**Data shown**
::::

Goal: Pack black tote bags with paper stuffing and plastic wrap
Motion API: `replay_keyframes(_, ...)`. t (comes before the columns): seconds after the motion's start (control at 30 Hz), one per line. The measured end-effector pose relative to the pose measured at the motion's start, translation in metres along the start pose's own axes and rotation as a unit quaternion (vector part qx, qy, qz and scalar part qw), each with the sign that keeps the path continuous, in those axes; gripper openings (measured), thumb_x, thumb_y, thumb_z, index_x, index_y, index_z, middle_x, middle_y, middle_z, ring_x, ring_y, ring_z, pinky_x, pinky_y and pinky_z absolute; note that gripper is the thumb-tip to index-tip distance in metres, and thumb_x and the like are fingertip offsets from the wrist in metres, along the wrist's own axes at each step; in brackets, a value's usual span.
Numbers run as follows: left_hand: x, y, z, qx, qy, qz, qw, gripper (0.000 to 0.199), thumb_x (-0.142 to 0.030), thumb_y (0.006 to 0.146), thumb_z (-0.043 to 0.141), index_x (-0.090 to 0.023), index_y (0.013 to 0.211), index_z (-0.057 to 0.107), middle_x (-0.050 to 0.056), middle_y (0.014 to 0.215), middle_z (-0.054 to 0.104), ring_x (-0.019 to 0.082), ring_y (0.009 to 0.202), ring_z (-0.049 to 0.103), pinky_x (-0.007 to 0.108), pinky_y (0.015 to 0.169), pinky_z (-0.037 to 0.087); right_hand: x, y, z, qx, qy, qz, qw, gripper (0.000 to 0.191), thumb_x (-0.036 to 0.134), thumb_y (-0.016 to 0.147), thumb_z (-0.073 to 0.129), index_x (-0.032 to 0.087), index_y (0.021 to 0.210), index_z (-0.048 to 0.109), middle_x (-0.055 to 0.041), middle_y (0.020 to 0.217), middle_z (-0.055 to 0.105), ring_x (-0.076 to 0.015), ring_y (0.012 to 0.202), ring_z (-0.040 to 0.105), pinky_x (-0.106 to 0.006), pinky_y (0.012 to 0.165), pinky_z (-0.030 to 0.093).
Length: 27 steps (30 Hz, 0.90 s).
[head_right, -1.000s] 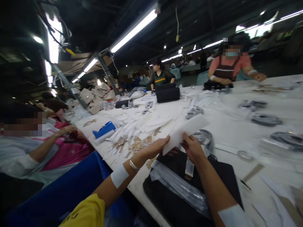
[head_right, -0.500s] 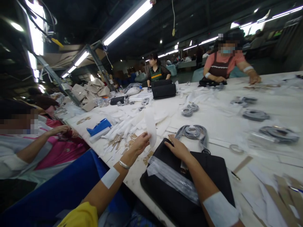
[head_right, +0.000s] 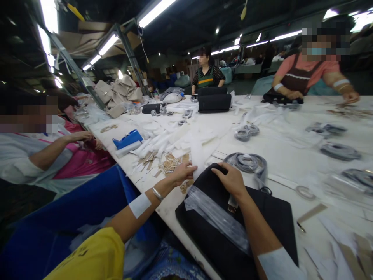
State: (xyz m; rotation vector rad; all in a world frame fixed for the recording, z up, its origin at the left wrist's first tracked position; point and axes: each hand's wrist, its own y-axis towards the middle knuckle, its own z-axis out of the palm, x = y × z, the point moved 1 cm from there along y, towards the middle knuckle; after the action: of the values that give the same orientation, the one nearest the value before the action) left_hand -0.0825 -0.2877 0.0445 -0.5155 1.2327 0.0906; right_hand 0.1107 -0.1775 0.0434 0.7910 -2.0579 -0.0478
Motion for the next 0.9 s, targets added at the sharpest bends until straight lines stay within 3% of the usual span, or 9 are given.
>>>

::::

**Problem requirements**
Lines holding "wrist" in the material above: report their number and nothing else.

**Worked solution**
2